* _Activity_: Could you filter the records below and keep only the lines with the word "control"?

* _Available data_:
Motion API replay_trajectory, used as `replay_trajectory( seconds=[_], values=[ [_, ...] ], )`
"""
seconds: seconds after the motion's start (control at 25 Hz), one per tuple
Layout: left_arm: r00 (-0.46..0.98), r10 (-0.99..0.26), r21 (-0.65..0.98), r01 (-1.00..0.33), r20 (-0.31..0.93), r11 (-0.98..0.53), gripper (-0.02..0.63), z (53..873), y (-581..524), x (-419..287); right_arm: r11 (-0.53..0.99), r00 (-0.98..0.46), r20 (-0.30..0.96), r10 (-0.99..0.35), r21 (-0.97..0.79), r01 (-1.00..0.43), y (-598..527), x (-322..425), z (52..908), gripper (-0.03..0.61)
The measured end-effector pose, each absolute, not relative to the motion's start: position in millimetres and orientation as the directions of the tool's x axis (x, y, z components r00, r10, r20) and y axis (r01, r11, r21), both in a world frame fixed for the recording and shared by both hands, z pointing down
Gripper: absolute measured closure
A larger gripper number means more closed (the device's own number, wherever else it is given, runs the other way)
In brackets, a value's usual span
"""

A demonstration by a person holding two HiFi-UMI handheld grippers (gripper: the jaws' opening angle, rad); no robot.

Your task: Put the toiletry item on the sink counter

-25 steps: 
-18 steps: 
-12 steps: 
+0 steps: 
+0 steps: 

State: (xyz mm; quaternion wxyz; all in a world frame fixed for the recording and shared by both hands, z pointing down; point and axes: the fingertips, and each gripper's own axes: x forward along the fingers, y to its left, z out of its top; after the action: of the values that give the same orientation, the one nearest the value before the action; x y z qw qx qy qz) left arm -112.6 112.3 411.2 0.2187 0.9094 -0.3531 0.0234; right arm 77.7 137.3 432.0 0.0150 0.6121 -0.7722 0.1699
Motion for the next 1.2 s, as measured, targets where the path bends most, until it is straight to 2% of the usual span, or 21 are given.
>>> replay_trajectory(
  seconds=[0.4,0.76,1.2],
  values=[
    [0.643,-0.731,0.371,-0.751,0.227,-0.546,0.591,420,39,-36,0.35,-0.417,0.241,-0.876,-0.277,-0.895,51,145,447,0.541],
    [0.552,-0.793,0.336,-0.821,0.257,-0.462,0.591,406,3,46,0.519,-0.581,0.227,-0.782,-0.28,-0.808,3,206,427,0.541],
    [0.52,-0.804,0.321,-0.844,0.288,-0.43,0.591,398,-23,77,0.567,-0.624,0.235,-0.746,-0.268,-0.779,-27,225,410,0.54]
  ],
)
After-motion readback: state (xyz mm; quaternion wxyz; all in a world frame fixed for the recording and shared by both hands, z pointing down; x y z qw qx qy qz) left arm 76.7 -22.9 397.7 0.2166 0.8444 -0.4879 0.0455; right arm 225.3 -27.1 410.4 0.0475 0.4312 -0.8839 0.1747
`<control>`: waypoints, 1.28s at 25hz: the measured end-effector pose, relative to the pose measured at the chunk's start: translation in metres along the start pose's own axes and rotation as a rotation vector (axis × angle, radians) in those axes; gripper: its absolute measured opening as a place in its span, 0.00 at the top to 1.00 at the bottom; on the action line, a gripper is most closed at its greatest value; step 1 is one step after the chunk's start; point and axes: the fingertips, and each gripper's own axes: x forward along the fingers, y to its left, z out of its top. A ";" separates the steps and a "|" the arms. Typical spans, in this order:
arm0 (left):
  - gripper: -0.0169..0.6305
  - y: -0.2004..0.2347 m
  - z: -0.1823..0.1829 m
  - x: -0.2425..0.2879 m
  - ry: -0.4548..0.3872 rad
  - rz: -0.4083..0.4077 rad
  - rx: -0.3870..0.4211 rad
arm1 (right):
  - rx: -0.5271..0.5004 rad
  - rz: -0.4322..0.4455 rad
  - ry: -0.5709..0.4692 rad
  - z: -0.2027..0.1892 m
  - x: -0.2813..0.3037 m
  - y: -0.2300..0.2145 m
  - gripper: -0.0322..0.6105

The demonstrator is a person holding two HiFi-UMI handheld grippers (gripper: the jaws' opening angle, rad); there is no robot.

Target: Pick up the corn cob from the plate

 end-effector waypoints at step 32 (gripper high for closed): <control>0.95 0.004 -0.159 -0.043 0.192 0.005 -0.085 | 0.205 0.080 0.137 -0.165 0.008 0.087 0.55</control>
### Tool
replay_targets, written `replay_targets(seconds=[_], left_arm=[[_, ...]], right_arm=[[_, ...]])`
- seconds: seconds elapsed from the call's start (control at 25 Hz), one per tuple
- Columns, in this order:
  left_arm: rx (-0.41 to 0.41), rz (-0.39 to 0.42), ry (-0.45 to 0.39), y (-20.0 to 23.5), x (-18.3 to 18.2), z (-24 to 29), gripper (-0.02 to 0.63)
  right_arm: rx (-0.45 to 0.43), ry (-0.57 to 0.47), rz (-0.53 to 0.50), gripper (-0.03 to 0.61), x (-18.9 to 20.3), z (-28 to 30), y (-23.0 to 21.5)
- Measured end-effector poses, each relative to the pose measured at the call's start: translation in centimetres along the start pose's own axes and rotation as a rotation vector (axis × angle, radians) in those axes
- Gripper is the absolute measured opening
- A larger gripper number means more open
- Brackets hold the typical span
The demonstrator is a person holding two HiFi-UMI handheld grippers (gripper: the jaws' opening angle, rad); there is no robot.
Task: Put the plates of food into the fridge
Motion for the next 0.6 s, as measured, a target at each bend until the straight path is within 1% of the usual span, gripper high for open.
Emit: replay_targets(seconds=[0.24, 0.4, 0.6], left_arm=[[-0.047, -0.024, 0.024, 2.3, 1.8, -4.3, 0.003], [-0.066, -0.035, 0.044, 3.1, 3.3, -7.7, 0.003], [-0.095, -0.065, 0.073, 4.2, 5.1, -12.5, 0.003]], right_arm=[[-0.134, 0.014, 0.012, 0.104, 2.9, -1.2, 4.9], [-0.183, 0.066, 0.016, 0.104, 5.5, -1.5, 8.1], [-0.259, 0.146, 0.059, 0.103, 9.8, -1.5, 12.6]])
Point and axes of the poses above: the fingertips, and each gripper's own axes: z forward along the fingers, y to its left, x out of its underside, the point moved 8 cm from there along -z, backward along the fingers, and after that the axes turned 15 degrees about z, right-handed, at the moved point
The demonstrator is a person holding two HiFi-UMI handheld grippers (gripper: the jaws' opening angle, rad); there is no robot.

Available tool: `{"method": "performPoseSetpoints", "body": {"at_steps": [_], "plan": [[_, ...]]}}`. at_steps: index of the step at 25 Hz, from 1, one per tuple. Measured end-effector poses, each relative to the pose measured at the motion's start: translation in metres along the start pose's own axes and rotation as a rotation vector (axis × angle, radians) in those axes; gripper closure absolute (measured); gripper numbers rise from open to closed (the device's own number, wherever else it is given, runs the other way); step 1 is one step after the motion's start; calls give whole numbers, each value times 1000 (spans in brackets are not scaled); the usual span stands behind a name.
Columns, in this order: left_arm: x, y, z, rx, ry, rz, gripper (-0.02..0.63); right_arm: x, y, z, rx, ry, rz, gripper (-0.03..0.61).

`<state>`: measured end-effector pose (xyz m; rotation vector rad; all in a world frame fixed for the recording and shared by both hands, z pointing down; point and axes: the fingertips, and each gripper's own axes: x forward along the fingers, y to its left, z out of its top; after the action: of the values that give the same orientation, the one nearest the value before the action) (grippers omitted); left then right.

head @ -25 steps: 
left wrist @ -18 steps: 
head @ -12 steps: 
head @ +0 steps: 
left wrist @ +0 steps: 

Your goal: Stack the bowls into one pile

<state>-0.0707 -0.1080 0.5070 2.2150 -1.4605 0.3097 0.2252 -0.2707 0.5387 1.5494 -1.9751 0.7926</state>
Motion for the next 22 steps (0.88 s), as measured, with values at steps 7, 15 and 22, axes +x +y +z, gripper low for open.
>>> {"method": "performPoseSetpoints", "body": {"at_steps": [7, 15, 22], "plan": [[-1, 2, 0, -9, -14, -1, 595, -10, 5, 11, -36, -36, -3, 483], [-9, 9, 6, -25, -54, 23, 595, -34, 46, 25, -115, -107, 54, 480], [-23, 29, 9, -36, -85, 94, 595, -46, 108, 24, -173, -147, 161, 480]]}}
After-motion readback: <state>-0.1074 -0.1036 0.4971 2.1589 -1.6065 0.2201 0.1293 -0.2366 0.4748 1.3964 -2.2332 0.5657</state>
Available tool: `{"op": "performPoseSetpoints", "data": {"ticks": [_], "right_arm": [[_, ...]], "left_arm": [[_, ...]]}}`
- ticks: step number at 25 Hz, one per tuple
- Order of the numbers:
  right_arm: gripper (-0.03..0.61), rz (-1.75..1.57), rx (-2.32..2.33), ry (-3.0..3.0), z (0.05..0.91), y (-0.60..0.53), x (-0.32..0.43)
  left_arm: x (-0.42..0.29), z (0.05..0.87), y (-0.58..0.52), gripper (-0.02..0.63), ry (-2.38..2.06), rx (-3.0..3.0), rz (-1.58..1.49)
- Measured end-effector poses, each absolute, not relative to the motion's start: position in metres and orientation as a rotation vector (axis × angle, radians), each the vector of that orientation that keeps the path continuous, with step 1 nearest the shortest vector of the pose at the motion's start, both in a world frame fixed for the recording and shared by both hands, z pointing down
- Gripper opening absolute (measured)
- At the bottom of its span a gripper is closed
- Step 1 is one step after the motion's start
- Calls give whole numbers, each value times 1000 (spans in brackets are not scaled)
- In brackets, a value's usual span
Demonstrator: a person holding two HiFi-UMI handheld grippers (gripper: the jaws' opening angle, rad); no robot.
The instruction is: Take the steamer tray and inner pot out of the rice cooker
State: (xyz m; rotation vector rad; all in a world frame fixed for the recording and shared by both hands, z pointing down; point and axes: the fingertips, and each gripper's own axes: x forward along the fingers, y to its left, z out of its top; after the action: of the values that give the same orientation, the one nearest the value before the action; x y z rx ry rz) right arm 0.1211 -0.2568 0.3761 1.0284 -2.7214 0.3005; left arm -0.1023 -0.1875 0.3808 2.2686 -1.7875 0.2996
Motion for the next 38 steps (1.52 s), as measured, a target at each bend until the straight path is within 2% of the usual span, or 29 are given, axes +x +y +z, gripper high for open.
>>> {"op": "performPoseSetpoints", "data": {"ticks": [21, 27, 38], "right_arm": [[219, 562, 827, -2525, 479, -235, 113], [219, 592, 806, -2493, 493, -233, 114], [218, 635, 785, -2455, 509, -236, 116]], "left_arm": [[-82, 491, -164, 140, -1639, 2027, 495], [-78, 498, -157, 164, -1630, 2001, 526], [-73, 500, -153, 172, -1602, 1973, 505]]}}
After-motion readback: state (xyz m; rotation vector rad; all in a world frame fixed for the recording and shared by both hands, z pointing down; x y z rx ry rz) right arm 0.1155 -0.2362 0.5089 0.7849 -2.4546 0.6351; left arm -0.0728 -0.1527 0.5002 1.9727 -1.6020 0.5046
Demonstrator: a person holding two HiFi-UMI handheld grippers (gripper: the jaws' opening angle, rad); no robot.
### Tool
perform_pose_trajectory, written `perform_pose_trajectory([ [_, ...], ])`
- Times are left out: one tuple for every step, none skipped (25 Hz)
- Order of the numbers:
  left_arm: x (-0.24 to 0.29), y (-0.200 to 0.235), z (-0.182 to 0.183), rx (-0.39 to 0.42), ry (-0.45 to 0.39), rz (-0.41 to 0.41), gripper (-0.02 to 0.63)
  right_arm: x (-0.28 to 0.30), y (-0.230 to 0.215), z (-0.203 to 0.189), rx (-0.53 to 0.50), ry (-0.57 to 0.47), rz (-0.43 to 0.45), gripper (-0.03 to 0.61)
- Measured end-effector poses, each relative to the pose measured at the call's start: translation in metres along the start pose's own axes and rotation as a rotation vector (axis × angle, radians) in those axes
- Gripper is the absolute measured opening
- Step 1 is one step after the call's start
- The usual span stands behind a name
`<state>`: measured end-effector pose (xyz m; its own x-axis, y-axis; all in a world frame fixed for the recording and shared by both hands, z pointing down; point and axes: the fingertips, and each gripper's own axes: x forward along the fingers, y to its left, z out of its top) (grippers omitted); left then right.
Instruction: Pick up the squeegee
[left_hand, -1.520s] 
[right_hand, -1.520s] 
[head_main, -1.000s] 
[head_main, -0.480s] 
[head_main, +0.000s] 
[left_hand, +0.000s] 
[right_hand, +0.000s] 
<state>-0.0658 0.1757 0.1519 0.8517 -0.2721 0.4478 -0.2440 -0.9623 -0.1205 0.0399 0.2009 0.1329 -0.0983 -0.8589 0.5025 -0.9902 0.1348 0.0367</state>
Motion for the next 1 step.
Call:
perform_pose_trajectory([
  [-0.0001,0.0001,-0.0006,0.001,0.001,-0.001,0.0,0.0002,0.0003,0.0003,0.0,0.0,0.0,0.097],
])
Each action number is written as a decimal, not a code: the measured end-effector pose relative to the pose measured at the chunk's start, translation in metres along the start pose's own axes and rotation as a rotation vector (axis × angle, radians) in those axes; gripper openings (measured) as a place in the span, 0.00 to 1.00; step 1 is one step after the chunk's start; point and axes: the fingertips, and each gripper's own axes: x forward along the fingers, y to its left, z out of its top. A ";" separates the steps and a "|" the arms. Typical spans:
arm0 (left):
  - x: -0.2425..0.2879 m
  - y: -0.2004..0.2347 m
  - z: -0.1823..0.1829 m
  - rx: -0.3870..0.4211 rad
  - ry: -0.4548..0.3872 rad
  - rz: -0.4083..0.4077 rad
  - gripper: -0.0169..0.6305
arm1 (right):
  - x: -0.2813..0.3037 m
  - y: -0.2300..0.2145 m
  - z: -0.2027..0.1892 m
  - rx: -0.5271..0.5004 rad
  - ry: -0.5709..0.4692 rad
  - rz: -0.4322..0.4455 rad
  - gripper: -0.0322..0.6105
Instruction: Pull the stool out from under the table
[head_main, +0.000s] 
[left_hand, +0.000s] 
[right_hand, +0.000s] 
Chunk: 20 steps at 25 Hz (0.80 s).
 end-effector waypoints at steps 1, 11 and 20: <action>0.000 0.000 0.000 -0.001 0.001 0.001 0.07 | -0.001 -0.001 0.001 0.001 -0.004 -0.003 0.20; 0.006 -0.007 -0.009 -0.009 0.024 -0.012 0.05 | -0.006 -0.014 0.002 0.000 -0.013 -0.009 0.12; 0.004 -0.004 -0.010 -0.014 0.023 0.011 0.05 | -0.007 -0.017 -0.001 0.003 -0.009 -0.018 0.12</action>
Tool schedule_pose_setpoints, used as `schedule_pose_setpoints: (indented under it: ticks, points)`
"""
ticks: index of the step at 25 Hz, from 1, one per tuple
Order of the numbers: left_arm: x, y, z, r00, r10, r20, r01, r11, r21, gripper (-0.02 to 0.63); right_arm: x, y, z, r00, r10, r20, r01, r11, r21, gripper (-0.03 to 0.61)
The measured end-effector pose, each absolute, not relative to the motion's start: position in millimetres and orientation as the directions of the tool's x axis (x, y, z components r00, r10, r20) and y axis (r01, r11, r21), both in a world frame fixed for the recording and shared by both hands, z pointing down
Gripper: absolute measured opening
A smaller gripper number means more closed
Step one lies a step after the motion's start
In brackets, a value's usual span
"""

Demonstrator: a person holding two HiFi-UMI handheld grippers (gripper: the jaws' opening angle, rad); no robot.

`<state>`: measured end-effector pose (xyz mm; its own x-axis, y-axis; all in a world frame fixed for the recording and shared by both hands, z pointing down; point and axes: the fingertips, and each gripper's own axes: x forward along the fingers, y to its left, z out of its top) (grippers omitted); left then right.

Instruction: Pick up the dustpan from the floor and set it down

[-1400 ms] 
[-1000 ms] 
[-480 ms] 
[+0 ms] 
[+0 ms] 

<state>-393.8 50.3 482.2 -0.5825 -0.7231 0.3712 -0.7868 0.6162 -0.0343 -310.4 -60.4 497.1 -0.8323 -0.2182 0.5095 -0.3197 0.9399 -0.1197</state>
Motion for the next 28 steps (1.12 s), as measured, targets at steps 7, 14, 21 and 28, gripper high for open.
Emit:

* _Answer to the exercise_:
seconds: seconds after the motion's start (control at 25 Hz), one per tuple
`<control>`: waypoints, 1.28s at 25hz: the measured end-effector pose, relative to the pose measured at the chunk's start: translation in metres along the start pose's own axes and rotation as a rotation vector (axis × angle, radians) in those axes; gripper: its absolute measured opening as a place in its span, 0.00 at the top to 1.00 at the bottom; on the action line, a gripper is most closed at its greatest value; step 1 is one step after the chunk's start; point and axes: the fingertips, and each gripper's own axes: x forward along the fingers, y to its left, z out of its top. A ";" separates the steps and a "|" the arms. Typical spans, in this order:
 end-effector waypoints at step 32 (gripper high for closed): <control>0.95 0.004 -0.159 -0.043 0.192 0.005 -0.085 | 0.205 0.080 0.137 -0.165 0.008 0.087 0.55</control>
- seconds: seconds elapsed from the call's start (control at 25 Hz), one per tuple

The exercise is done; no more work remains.